3 mistakes certain to screw up a Social Security seminarArticle added by William Meyer on July 30, 2014
William Meyer

William Meyer

Joined: June 24, 2014

The lunch is hot and the presentation is cool, but after all the time and expense to produce a proper Social Security seminar, few meetings are booked and even fewer prospects request more information. What went wrong?

Any number of excuses are routinely mentioned: “Regulations are tough; they’re finding it on the Internet; the market is saturated.” But ask yourself when regulations, technology and new market entrants haven’t materially changed a business model. The real reason rarely presents itself in outside factors like these; more often than not, it’s you.

I’ll go further to say Social Security planning is an especially hot topic due to widely discussed age and demographic factors. They have questions (lots of them) and you have answers; if you can’t convert prospects to clients, it’s a sign of bigger issues. We work with thousands of advisors, which affords us the opportunity to learn from our peers about what works and what doesn’t.

With that in mind, here are the top three mistakes that inadvertently sabotage a Social Security seminar:

1. Show, don’t tell:Too many Social Security seminars focus on rules, which are necessary — to a point. They quickly become overwhelming, causing the audience to tune out. The solution is to create examples and case studies that represent your audience. Demonstrate your expertise, not your memorization skills, by showing them how the rules are applied using situations to which they can relate.

2. No clear call-to-action: Agents and advisors often fail in the post-event follow-up, or ignore it altogether. The solution is to figure out how Social Security fits with your client experience and develop the appropriate call-to-action. Many advisors use a free report or free meeting. I would suggest a compelling hook to highlight your firm's core investment philosophy. An example would be “How to fill gaps in Social Security with other forms of guaranteed income.”

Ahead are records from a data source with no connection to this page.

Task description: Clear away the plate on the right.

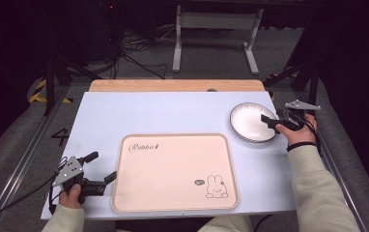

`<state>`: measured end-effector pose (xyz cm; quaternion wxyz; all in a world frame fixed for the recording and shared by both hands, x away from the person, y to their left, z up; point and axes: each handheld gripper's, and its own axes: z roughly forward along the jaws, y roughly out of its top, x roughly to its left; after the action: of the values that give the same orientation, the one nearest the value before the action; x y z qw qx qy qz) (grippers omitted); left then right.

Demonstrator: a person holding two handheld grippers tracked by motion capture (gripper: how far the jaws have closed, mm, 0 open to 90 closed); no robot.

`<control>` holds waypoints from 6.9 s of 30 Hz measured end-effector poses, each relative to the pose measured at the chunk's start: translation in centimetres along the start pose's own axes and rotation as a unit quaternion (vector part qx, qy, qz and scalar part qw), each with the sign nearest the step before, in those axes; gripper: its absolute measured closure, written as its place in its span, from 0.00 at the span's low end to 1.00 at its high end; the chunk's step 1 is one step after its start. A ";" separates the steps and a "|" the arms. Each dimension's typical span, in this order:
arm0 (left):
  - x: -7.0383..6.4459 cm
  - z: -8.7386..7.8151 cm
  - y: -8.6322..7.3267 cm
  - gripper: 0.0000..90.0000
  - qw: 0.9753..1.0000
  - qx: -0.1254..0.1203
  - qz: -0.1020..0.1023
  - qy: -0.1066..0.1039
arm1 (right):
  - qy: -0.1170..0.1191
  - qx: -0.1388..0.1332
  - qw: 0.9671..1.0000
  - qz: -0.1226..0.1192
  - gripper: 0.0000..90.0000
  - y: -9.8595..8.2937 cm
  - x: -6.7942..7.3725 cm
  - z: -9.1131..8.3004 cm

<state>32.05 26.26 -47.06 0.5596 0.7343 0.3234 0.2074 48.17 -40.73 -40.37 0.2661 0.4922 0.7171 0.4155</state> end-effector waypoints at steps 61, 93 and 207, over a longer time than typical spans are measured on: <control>-0.1 0.1 0.0 0.00 1.000 0.003 0.006 0.002 | -0.029 0.086 0.983 0.161 0.78 -2.6 -3.5 3.1; -0.1 0.1 0.0 0.00 1.000 0.003 0.006 0.002 | -0.029 0.025 0.976 0.216 0.93 0.4 -1.5 0.1; -0.1 0.1 0.0 0.00 1.000 0.002 0.004 0.000 | 0.283 0.103 0.946 0.121 0.91 3.1 21.9 -0.2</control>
<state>32.01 26.13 -47.05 0.5570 0.7367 0.3215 0.2090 41.30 -19.94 -36.99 -0.0521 0.4622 0.7366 0.4910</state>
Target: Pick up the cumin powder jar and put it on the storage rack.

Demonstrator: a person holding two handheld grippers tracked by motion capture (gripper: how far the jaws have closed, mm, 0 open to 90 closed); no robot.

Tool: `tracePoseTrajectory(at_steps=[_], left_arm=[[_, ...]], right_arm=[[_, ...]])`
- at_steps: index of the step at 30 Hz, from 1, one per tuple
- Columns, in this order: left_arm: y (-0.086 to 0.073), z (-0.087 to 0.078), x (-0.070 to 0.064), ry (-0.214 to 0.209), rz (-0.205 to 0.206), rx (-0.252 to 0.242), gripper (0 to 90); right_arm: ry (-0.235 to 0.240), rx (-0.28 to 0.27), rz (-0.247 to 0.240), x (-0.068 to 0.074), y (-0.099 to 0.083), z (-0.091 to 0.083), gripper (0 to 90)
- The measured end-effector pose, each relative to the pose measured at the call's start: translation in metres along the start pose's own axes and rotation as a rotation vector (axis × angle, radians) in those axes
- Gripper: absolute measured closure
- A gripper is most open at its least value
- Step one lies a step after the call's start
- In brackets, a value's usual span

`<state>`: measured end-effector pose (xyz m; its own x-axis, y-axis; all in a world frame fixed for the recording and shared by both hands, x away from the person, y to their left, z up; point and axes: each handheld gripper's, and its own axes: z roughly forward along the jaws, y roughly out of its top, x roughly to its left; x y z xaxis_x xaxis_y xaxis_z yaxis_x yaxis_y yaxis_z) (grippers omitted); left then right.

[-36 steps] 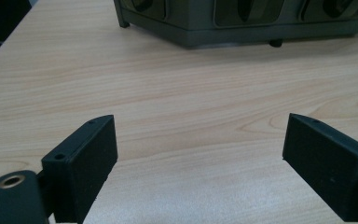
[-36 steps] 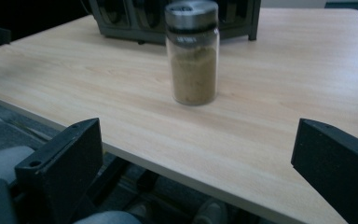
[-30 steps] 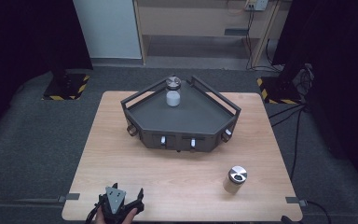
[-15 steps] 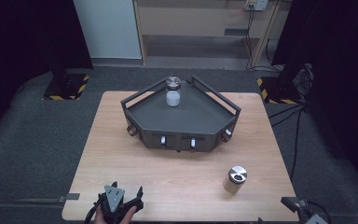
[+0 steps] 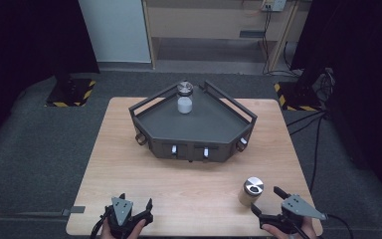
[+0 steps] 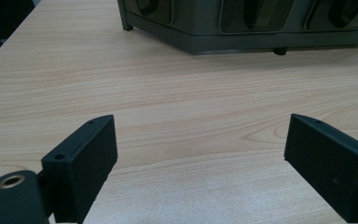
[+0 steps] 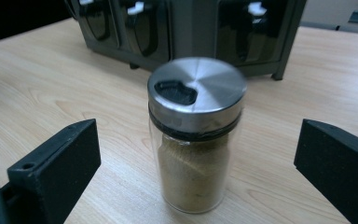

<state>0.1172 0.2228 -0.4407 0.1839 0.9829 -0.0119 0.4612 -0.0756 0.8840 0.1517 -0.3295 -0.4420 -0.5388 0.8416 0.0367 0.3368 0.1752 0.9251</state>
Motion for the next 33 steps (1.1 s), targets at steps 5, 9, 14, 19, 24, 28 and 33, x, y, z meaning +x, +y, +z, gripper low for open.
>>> tracePoseTrajectory(at_steps=[5,9,14,19,24,28,33], left_arm=[[0.000,0.000,0.001,-0.002,0.001,-0.001,8.6],[0.000,0.000,0.001,-0.003,-0.004,-0.003,8.7],[-0.001,0.000,0.002,-0.004,-0.002,-0.001,8.7],[-0.001,0.001,0.001,-0.006,-0.002,0.000,8.7],[-0.001,0.001,0.001,-0.006,-0.003,-0.001,8.8],[-0.001,0.001,0.001,-0.007,-0.004,-0.001,8.9],[-0.001,0.001,0.000,-0.014,0.001,0.003,8.9]], right_arm=[[-0.015,0.020,0.005,0.001,-0.008,0.020,1.7],[-0.018,0.027,-0.005,0.001,-0.012,0.032,5.1],[-0.018,0.027,-0.019,-0.002,-0.017,0.042,13.3],[0.011,0.002,-0.014,-0.009,-0.026,0.046,27.3],[0.019,-0.025,-0.026,-0.010,-0.031,0.047,30.8],[0.022,-0.029,-0.036,-0.010,-0.033,0.047,30.9],[0.018,-0.002,-0.038,-0.009,-0.025,0.047,31.1]])
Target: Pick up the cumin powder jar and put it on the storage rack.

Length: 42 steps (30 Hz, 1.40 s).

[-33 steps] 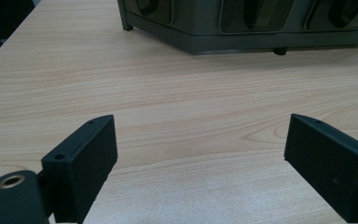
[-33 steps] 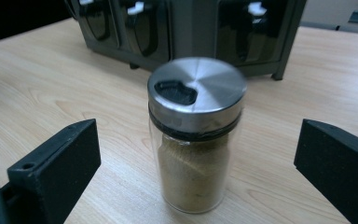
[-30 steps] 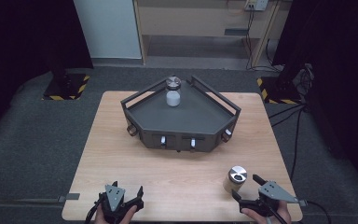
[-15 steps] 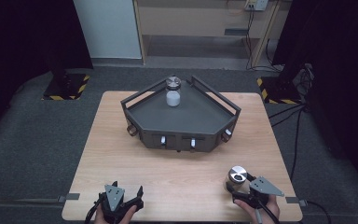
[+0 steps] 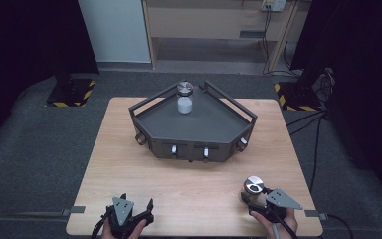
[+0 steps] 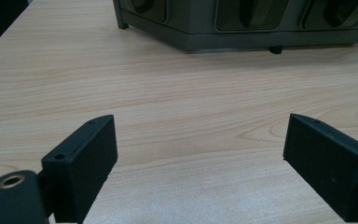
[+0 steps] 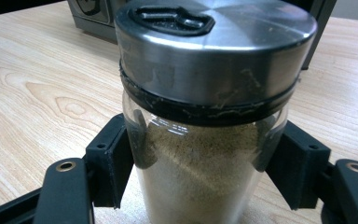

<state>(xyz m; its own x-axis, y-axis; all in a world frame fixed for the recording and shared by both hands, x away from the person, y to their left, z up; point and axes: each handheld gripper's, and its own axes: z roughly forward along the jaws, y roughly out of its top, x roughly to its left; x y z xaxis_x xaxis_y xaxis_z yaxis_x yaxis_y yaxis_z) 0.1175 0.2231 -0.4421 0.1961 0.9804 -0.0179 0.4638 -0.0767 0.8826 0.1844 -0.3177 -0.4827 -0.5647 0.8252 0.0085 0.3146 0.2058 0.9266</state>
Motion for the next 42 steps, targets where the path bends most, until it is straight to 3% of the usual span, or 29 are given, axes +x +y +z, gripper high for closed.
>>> tracePoseTrajectory(at_steps=[3,7,20,24,31,42], left_arm=[[0.000,0.000,0.000,-0.002,-0.006,-0.002,8.9],[-0.001,-0.002,0.002,-0.005,-0.012,-0.007,8.9],[0.000,-0.001,0.004,-0.011,-0.023,-0.007,8.9],[-0.001,-0.001,0.005,-0.011,-0.021,-0.008,8.9],[0.000,-0.001,0.006,-0.010,-0.022,-0.009,9.0],[0.000,-0.001,0.007,-0.016,-0.018,-0.010,9.1]], right_arm=[[-0.004,0.007,-0.007,0.001,0.006,-0.001,31.1],[0.003,-0.022,-0.025,0.003,0.020,-0.009,31.1],[0.016,-0.162,-0.078,0.009,0.093,-0.029,31.1],[0.017,-0.195,-0.109,0.009,0.119,-0.028,31.1],[0.012,-0.235,-0.116,0.005,0.152,-0.027,31.1],[-0.006,-0.245,-0.130,-0.005,0.191,-0.009,31.1]])
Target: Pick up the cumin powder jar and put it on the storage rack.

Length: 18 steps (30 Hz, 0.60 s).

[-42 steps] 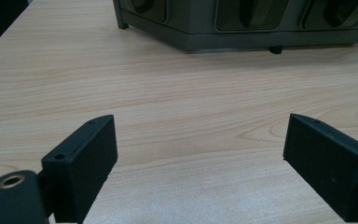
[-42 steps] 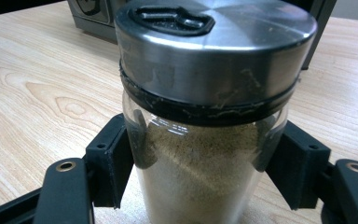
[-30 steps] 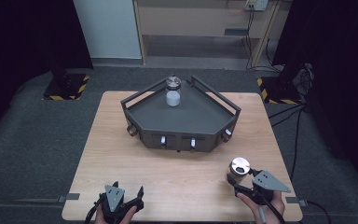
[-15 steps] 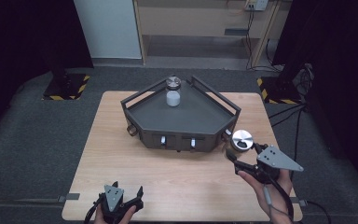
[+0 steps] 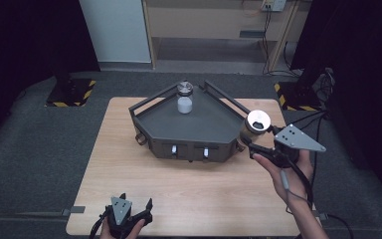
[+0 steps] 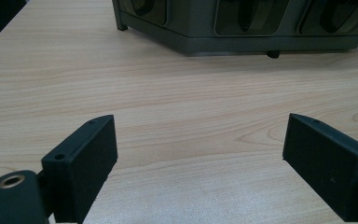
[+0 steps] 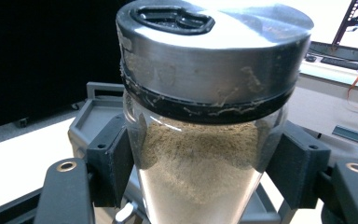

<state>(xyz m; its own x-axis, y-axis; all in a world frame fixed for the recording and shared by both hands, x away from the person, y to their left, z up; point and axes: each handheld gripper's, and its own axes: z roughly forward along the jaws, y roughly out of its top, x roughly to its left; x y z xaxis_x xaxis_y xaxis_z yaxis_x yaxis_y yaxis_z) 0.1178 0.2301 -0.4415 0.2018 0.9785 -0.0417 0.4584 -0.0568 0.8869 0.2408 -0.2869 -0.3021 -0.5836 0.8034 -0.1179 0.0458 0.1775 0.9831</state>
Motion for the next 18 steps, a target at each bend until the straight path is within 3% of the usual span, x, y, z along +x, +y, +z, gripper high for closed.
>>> tracePoseTrajectory(at_steps=[8,18], left_arm=[[-0.001,-0.002,0.002,-0.007,-0.001,0.005,9.0],[0.000,-0.002,0.003,-0.012,0.004,0.003,9.1]], right_arm=[[-0.001,0.012,0.028,-0.011,0.008,0.033,31.2],[0.002,0.035,0.059,-0.019,0.005,0.079,31.1]])
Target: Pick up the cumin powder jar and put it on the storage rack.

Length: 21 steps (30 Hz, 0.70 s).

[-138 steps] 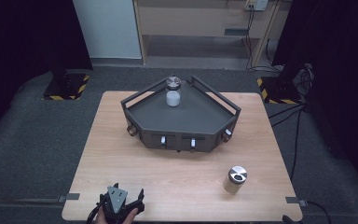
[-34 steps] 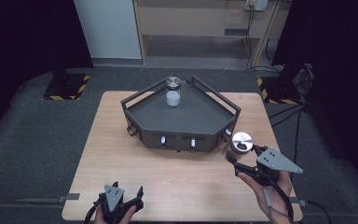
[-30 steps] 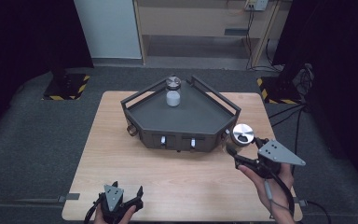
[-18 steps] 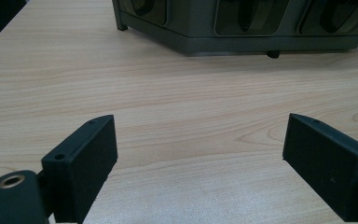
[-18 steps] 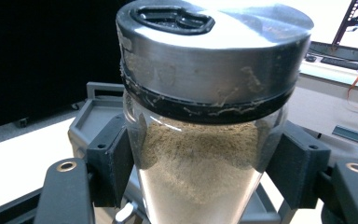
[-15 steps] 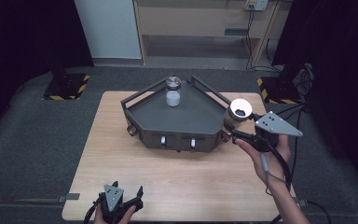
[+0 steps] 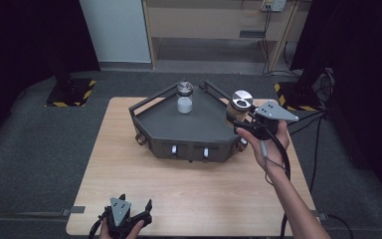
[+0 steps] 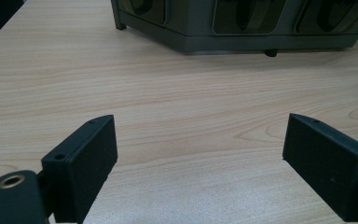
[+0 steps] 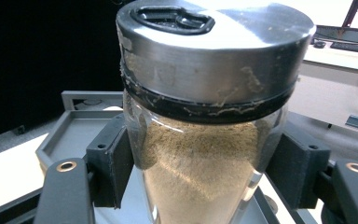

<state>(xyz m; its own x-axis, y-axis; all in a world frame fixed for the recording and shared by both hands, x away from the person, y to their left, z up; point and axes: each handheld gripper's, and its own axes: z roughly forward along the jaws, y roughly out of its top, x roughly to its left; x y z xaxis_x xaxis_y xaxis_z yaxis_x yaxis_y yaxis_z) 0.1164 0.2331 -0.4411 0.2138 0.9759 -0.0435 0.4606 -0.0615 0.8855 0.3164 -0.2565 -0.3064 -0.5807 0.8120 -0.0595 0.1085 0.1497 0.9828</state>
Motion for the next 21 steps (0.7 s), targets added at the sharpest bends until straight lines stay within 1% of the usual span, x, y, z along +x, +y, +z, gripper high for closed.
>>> tracePoseTrajectory(at_steps=[3,5,6,8,9,15,16,17,19,20,21], left_arm=[[0.000,0.001,0.000,0.002,0.003,0.000,9.1],[0.000,0.001,0.001,0.005,0.006,0.000,9.1],[0.000,0.001,0.001,0.005,0.007,0.002,9.1],[0.000,0.001,0.003,0.003,0.007,0.006,9.1],[0.000,0.001,0.004,0.007,0.004,0.007,9.1],[-0.001,0.000,0.004,0.012,0.002,0.002,9.2],[-0.001,0.000,0.004,0.012,0.002,0.002,9.1],[-0.001,-0.001,0.004,0.011,0.003,0.001,9.2],[-0.001,-0.001,0.004,0.011,0.003,0.003,9.1],[-0.001,0.000,0.005,0.011,0.004,0.004,9.2],[-0.001,0.000,0.005,0.012,0.004,0.005,9.1]], right_arm=[[0.000,0.011,0.004,-0.001,-0.002,0.012,31.2],[0.000,0.014,0.004,-0.001,-0.002,0.014,31.2],[-0.002,0.019,0.008,-0.002,-0.004,0.023,31.2],[-0.003,0.021,0.010,-0.003,-0.005,0.027,31.2],[-0.006,0.024,0.015,-0.005,-0.006,0.032,31.2],[-0.022,0.044,0.021,-0.009,-0.008,0.053,31.1],[-0.022,0.044,0.021,-0.009,-0.008,0.053,31.1],[-0.025,0.052,0.017,-0.010,-0.008,0.059,31.2],[-0.029,0.049,0.014,-0.010,-0.010,0.062,31.2],[-0.032,0.055,0.012,-0.009,-0.011,0.069,31.2],[-0.032,0.060,0.011,-0.009,-0.011,0.071,31.2]])
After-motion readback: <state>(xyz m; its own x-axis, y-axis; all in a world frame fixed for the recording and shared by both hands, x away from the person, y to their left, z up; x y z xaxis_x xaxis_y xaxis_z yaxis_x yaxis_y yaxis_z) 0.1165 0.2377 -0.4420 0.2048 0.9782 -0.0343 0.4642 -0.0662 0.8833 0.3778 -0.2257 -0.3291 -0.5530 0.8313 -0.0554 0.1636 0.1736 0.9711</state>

3. Generic tools: Unprepared presenters are dead on arrival, and simple calculators do not prepare you for questions from prospects and clients. Even though they might say they run all relevant scenarios, many leave off key strategies. With thousands of claiming options, you need a software tool that is accompanied by a detailed report to help you explain the options. It will ensure you look professional, build trust and move to the next step in the planning process.

Don’t fumble with silly mistakes that cost you from converting prospects. Failing to avoid any of these pitfalls will reveal you as unprofessional at best, incompetent at worst. Many individuals and couples are attending multiple seminars in a search of the “right fit.” Make any of the mistakes above, and you’re sure not to be it.